# Multitask learning notebook

In this notebook we'll do some toy experiments with a multitask learning model.

In [1]:
import csv
import torch.optim as opt
from torch.nn import CrossEntropyLoss
from mlearn.utils.pipeline import process_and_batch
from mlearn.utils.metrics import Metrics
from mlearn.utils.train import train_mtl_model, run_mtl_model
from mlearn.data.dataset import GeneralDataset
from mlearn.data.clean import Preprocessors, Cleaner
from mlearn.data.loaders import hoover, davidson, garcia, semeval_sentiment
from mlearn.modeling.multitask import EmbeddingLSTMClassifier, OnehotLSTMClassifier, OnehotMLPClassifier

## Load the datasets to be used

In [2]:
cleaner = Cleaner(['lower', 'hashtag', 'url', 'user'])
data_path = '../tests/data/'
preprocessr = Preprocessors()

# Hoover dataset
mftc = hoover(cleaners = cleaner, data_path = data_path)
mftc.build_token_vocab(mftc.data)
mftc.build_label_vocab(mftc.data)

# Davidson dataset
off = davidson(cleaners = cleaner, data_path = data_path)
off.build_token_vocab(off.data)
off.build_label_vocab(off.data)

# Sentiment analysis dataset
sent = semeval_sentiment(cleaners = cleaner, data_path = data_path)
sent.build_token_vocab(sent.data)
sent.build_label_vocab(sent.data)

Loading Hoover et al. (train): 999it [00:04, 220.93it/s]
Building vocabulary: 100%|██████████| 799/799 [00:00<00:00, 157602.00it/s]
Encoding vocabulary: 100%|██████████| 2821/2821 [00:00<00:00, 506903.08it/s]
Encode label vocab: 100%|██████████| 11/11 [00:00<00:00, 990.11it/s]
Loading Davidson et al. (train): 887it [00:04, 212.44it/s]
Building vocabulary: 100%|██████████| 709/709 [00:00<00:00, 135875.06it/s]
Encoding vocabulary: 100%|██████████| 2913/2913 [00:00<00:00, 379535.52it/s]
Encode label vocab: 100%|██████████| 3/3 [00:00<00:00, 454.96it/s]
Loading Semeval (2016) (train): 999it [00:04, 204.59it/s]
Building vocabulary: 100%|██████████| 799/799 [00:00<00:00, 103484.71it/s]
Encoding vocabulary: 100%|██████████| 3474/3474 [00:00<00:00, 976478.49it/s]
Encode label vocab: 100%|██████████| 3/3 [00:00<00:00, 3405.39it/s]

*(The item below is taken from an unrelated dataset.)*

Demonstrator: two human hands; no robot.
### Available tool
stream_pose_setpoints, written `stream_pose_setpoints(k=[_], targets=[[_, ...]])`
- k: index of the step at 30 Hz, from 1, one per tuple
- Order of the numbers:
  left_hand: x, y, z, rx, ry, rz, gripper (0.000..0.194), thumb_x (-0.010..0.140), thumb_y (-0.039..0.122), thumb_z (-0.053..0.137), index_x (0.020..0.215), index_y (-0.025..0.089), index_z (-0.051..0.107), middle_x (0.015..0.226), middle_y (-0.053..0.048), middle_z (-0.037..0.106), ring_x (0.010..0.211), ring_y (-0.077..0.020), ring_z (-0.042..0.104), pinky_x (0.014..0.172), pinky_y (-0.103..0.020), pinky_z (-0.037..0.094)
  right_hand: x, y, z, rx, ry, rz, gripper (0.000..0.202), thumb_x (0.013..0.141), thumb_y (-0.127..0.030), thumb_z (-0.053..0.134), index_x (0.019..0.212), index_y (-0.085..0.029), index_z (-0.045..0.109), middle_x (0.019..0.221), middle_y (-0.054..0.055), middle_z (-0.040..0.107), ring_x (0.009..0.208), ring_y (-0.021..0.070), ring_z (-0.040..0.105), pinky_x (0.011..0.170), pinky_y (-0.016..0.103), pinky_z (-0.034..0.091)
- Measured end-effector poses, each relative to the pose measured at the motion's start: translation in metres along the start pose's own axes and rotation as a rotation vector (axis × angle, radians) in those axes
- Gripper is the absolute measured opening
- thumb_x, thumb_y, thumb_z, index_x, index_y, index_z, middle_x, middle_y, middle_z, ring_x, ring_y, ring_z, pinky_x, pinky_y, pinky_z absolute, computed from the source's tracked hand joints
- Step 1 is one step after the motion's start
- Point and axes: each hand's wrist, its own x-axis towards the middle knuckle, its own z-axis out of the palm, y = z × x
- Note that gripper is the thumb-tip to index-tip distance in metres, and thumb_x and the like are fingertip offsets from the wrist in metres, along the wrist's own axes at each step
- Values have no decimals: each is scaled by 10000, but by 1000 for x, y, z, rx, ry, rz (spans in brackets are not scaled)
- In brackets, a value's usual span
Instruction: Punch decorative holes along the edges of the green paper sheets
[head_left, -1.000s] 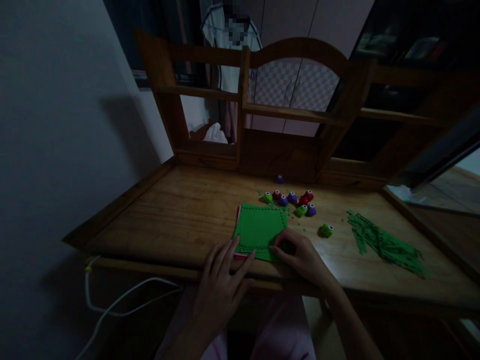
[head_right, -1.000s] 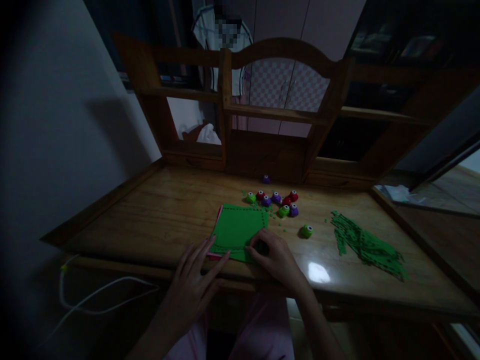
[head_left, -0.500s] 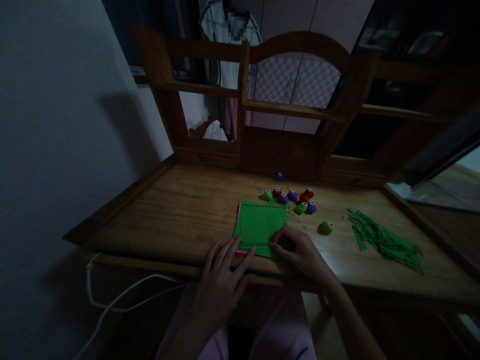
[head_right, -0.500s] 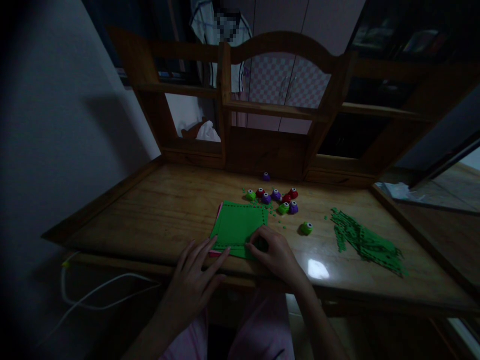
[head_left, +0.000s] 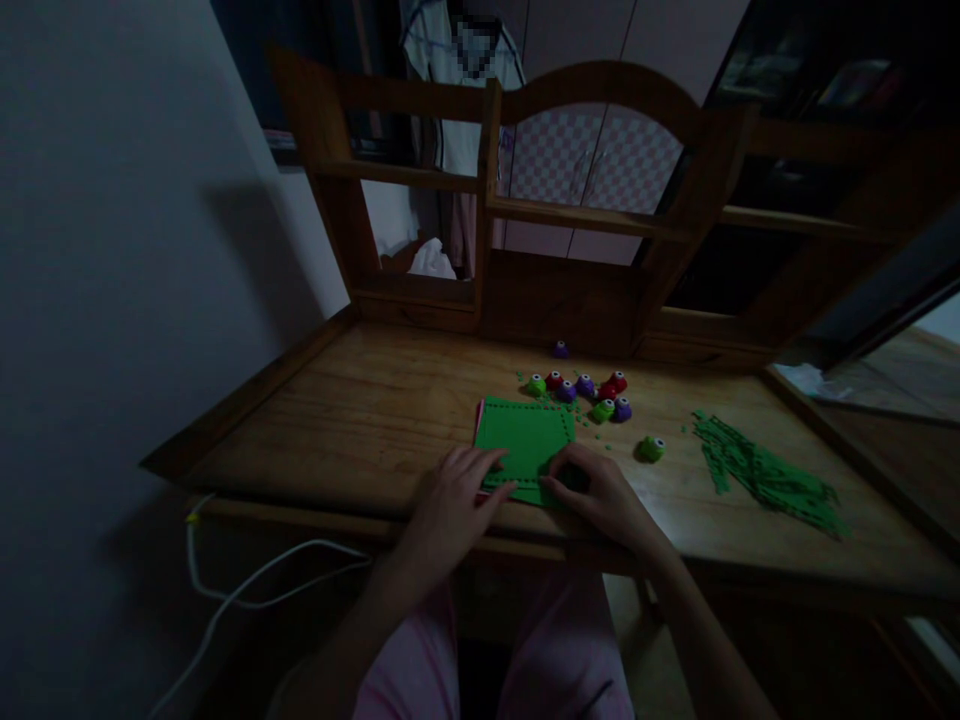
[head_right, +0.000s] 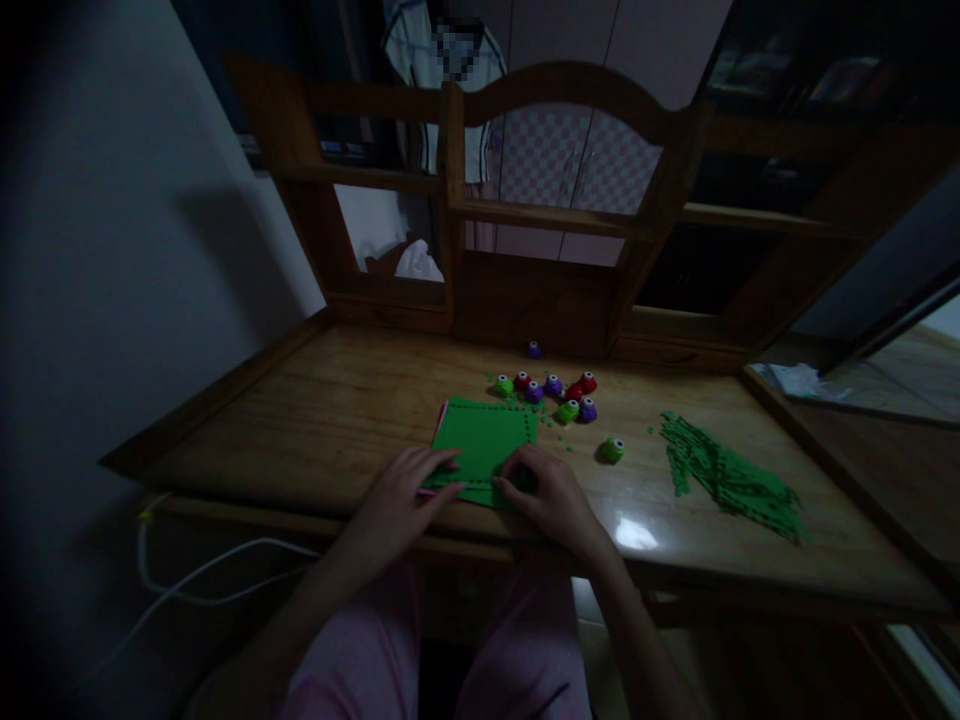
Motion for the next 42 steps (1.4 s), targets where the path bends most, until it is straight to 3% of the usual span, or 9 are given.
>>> stream_pose_setpoints(k=[2,5,33,42], targets=[[16,-6,-1,-29,-102,-8,256,845,458,583,941,228,642,973,-31,638,973,-202,548,872,-336,430,0,0,0,-2,5,-1,46,849,-251,609,852,-206,599,832,7,634,779,162,580,701,268,414],[29,-13,-2,-50,-215,7,267,806,487,621,817,221,641,884,-14,631,915,-192,546,829,-309,413,0,-1,1,-5,13,-1,62,849,-266,607,851,-205,601,829,11,637,774,164,581,697,270,415],[33,-7,-2,119,-254,69,205,857,395,574,819,196,605,856,-21,614,885,-189,549,805,-310,371,-1,0,3,-39,33,-15,71,846,-270,613,847,-199,608,837,24,642,778,171,581,703,285,424],[49,-12,-4,36,-387,24,314,765,488,657,886,210,575,778,20,615,772,-158,569,654,-250,359,-1,1,3,-55,28,-40,82,851,-281,599,857,-199,608,845,29,639,786,176,578,709,289,429]])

## Create Batches of train and dev

## Initialize models

In [3]:
input_dims = [sent.vocab_size(), off.vocab_size(), mftc.vocab_size()]
output_dims = [sent.label_count(), off.label_count(), mftc.label_count()]
shared_dim, hidden_dims, embedding_dim = 256, [64, 128, 300], 128
dropout = 0.4
print(input_dims)

[3476, 2915, 2823]


In [4]:
ohmlp = OnehotMLPClassifier(input_dims = input_dims, shared_dim = shared_dim, hidden_dims = hidden_dims,
                            output_dims = output_dims, dropout = dropout)
optim = opt.SGD(ohmlp.parameters(), lr = 0.01)
loss = CrossEntropyLoss()
m = Metrics(['f1-score'], display_metric = 'f1-score', early_stop = 'loss')
dev_m = Metrics(['f1-score', 'accuracy'], display_metric = 'f1-score', early_stop = 'loss')
batchers = [process_and_batch(dataset, dataset.data, 32) for dataset in [sent, off, mftc]]

OnehotMLPClassifier(
  (all_parameters): ParameterList(
      (0): Parameter containing: [torch.FloatTensor of size 64x3476]
      (1): Parameter containing: [torch.FloatTensor of size 64]
      (2): Parameter containing: [torch.FloatTensor of size 64x2915]
      (3): Parameter containing: [torch.FloatTensor of size 64]
      (4): Parameter containing: [torch.FloatTensor of size 64x2823]
      (5): Parameter containing: [torch.FloatTensor of size 64]
      (6): Parameter containing: [torch.FloatTensor of size 128x64]
      (7): Parameter containing: [torch.FloatTensor of size 128]
      (8): Parameter containing: [torch.FloatTensor of size 300x128]
      (9): Parameter containing: [torch.FloatTensor of size 300]
      (10): Parameter containing: [torch.FloatTensor of size 3x300]
      (11): Parameter containing: [torch.FloatTensor of size 3]
      (12): Parameter containing: [torch.FloatTensor of size 3x300]
      (13): Parameter containing: [torch.FloatTensor of size 3]
      (14): Pa

In [5]:
writer = csv.writer(open('testing', 'w', encoding = 'utf-8'), delimiter = '\t')
base = ['timestamp', 'Trained On', 'Predicted On']
model_hdr = ['Epoch', 'Model', 'Input dim', 'Hidden dim', 'Embedding dim', 'Dropout', 'Learning rate', 
             'Window sizes', 'Num filters', 'Max feats', 'Output dim']
hyper_hdr = ['# Epochs', 'Learning rate', 'Batch size']
metric_hdr = [metric for metric in list(m.scores.keys()) + [f'Dev {m}' for m in dev_m.scores]]
writer.writerow(base + model_hdr + hyper_hdr + metric_hdr)

setattr(m, 'tasks', [])
hyper_info = [20, 0.01, 32]

In [6]:
run_mtl_model(train = True, writer = writer, epochs = 20, model = ohmlp, loss_f = loss, metrics = m, 
              batchers = batchers, opt = optim, save_path = 'testings', dev = process_and_batch(sent, sent.dev, len(sent.dev)),
              dev_metrics = dev_m, model_hdr = model_hdr, hyper_info = hyper_info, main_name = sent.name, 
              earlystop = 2, batches_per_epoch = 60,
              data_name = 'test', metric_hdr = metric_hdr, gpu = False, store = False)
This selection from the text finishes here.